The decision not to give High Wycombe its own town council despite a majority of people backing the move is ‘hypocrisy’, campaigners have said.

Conservative Buckinghamshire councillors voted to keep High Wycombe ‘unparished’ during a full council meeting on Wednesday afternoon.

The decision came despite 60 per cent of people saying they wanted a town council, with 35 per cent against it, in a consultation that received 1,517 responses.

Critics have now pointed to what they say are the ‘double standards’ of the Bucks councillors who chose deny Wycombe a town council while sitting on their own town councils from Beaconsfield to Buckingham.

The former mayor of Wycombe Khalil Ahmed claimed that the town’s residents had ‘seen firsthand the hypocrisy of the councillors they elected to represent them’.

He told the Bucks Free Press: “Some are content to serve as parish or town councillors elsewhere but refuse to grant the same privilege to Wycombe.”

Another former Mayor, Trevor Snaith, added: “A group of former mayors, including myself and Khalil, engaged with over 6,000 people who expressed their desire for a town council. Yet, the Tories have rejected this, denying Wycombe the right to establish its own town council.”

Fellow campaigner for a town council Peter Cartwright, another former Wycombe mayor, and ‘honorary burgess’, claimed that the community governance review carried out in 2019 should have been acted upon.

He said: “We will seek advice on challenging Buckinghamshire for failing to honour the will of the people.”

Ahmed, who chairs the High Wycombe Town Council Steering Group, which includes cross-party members and dignitaries, added: “This is far from done yet.”

Emma Reynolds, Wycombe’s new Labour MP, also condemned the result of the vote, pointing out that all other major towns in Bucks had their own parish-level council.

She told the Free Press: “I am disappointed by Buckinghamshire Council’s decision to deny High Wycombe’s local residents a town council and a greater say over local issues and developments.

“It is clearly unfair that High Wycombe is the only major town in Buckinghamshire not to benefit from a town council.”

Parish and town councils have a wide range of responsibilities which can include things like managing community buildings, open spaces, allotments, play areas, street lighting and bus shelters.

In the consultation on whether Wycombe should be given its own authority of this level, 43 per cent of respondents said they were prepared to pay for a new town council, while 46 per cent said they were not.

But the results of the consultation were dismissed by the Conservative councillor Tony Green, who represents the Wycombe ward of Terriers and Amersham Hill.

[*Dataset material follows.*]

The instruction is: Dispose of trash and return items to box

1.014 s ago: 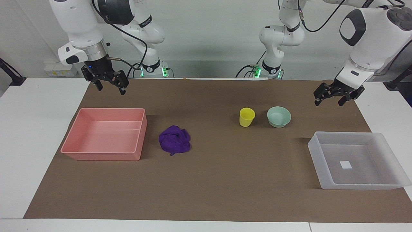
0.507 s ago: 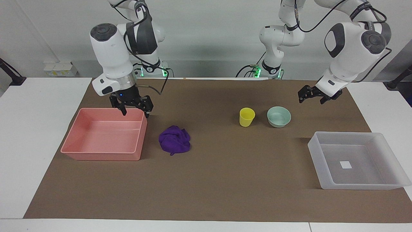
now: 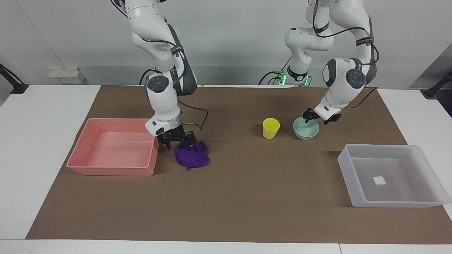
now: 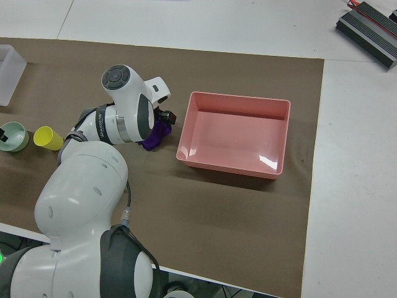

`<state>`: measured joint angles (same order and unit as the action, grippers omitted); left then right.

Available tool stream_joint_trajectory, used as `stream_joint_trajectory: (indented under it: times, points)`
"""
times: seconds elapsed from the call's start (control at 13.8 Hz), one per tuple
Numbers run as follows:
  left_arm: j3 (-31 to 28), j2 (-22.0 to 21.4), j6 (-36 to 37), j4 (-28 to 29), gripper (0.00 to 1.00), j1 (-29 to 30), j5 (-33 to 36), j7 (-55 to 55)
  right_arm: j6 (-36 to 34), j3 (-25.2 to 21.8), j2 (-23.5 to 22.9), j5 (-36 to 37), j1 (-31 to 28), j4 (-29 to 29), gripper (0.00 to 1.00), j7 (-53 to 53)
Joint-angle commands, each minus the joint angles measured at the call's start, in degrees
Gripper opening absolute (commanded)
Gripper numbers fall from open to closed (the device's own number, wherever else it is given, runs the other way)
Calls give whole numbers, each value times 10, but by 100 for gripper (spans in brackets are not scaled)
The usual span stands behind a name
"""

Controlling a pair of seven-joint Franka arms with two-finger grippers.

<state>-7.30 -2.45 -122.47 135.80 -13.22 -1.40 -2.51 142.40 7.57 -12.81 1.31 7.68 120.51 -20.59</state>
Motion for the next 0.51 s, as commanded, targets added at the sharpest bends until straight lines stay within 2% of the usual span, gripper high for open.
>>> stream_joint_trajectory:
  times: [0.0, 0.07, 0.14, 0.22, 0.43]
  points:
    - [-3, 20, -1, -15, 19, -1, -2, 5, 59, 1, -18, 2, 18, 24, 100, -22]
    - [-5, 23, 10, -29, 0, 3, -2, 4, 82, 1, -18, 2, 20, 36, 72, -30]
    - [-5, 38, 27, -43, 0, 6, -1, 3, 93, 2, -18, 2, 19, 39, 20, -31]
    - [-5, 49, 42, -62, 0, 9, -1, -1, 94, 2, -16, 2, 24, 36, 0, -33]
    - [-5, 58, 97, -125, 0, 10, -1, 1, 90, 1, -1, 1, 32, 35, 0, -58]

During Wednesday’s meeting, he pointed out how councillors supporting the creation of a town council were relying on the consultation responses of just 2.7 per cent of people out of an eligible electorate of 55,125.

He told the chamber: “We know from the figures that only 2.7 per cent could be bothered to say they want to change it, which is a fair reasonable assumption that everyone else is happy with what they gave got.

“To say that 60 per cent want change on a turnout like that is ludicrous.”